WHAT YOU NEED TO DO: Your task is to find every line in the records that holds the string "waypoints" and copy it.

DATA FOR PROCESSING:
★ ★ ★ ★

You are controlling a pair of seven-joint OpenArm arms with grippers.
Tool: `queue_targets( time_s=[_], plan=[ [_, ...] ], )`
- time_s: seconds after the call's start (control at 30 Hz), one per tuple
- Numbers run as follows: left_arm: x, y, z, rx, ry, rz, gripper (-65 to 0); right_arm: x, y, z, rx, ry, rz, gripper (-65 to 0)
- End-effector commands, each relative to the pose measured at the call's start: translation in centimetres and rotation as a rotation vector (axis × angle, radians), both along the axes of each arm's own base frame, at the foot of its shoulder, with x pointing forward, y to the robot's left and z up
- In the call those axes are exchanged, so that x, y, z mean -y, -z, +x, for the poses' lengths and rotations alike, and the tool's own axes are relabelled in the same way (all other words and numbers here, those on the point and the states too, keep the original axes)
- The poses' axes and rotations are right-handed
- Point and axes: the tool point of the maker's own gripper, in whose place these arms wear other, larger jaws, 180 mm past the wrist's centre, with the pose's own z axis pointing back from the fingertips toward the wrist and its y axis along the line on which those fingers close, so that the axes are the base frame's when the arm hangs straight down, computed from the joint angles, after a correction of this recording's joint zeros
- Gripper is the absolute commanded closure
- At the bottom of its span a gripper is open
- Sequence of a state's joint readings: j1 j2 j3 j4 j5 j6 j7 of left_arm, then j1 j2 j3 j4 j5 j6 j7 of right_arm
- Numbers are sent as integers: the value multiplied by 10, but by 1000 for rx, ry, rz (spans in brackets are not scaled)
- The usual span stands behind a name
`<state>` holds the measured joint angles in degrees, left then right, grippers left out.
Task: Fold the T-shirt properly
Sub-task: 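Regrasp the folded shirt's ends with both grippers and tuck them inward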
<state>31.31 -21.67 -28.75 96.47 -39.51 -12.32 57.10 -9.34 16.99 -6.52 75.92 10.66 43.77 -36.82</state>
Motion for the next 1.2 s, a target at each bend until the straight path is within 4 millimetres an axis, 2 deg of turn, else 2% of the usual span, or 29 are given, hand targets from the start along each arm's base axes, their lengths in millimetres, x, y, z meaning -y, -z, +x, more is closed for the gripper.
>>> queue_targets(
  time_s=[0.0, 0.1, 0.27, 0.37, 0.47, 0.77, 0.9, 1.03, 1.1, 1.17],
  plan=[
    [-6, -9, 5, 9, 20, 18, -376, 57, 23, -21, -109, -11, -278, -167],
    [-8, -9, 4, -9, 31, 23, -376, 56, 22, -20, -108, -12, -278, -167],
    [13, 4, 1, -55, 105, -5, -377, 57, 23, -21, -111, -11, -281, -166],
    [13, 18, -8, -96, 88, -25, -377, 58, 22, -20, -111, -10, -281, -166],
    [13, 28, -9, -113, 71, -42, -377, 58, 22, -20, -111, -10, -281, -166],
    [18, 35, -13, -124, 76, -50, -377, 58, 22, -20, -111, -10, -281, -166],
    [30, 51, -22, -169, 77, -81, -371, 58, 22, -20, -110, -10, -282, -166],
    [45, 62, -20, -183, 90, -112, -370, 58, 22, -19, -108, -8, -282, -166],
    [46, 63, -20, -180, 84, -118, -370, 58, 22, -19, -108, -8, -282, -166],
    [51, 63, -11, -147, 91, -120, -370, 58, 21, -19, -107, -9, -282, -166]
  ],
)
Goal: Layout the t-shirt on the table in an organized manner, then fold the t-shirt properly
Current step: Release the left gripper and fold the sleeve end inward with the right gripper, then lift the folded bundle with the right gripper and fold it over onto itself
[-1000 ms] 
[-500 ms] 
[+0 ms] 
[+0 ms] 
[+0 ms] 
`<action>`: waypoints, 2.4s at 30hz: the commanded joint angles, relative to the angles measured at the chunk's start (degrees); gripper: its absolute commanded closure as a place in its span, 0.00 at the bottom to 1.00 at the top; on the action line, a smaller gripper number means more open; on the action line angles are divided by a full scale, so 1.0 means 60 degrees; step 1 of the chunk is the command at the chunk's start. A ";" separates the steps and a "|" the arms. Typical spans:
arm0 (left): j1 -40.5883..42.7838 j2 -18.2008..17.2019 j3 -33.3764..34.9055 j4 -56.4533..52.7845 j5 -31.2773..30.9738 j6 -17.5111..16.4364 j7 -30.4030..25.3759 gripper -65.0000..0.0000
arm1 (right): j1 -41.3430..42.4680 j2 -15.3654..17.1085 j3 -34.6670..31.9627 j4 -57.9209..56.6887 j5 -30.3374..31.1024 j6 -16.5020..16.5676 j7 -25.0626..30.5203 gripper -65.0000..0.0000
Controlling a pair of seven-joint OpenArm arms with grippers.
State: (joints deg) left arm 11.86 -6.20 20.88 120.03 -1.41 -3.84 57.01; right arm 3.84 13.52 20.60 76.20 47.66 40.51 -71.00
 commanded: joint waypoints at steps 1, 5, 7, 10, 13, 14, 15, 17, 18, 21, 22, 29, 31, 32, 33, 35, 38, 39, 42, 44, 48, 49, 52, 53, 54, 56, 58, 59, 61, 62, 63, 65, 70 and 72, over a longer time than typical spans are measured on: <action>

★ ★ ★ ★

RESULT:
`<action>`: waypoints, 2.4s at 30hz: the commanded joint angles, relative to the angles measured at the chunk's start (degrees); gripper: its absolute commanded closure as a place in its span, 0.00 at the bottom to 1.00 at the top; on the action line, a smaller gripper number means more open; on the action line angles are divided by a full scale, so 1.0 means 60 degrees; step 1 of the chunk is the command at the chunk's start. A ";" separates the steps and a "|" the arms. Typical spans:
 commanded: joint waypoints at steps 1, 5, 7, 10, 13, 14, 15, 17, 18, 21, 22, 29, 31, 32, 33, 35, 38, 39, 42, 44, 48, 49, 52, 53, 54, 56, 58, 59, 61, 62, 63, 65, 70 and 72, over a longer time than typical spans are measured on: <action>

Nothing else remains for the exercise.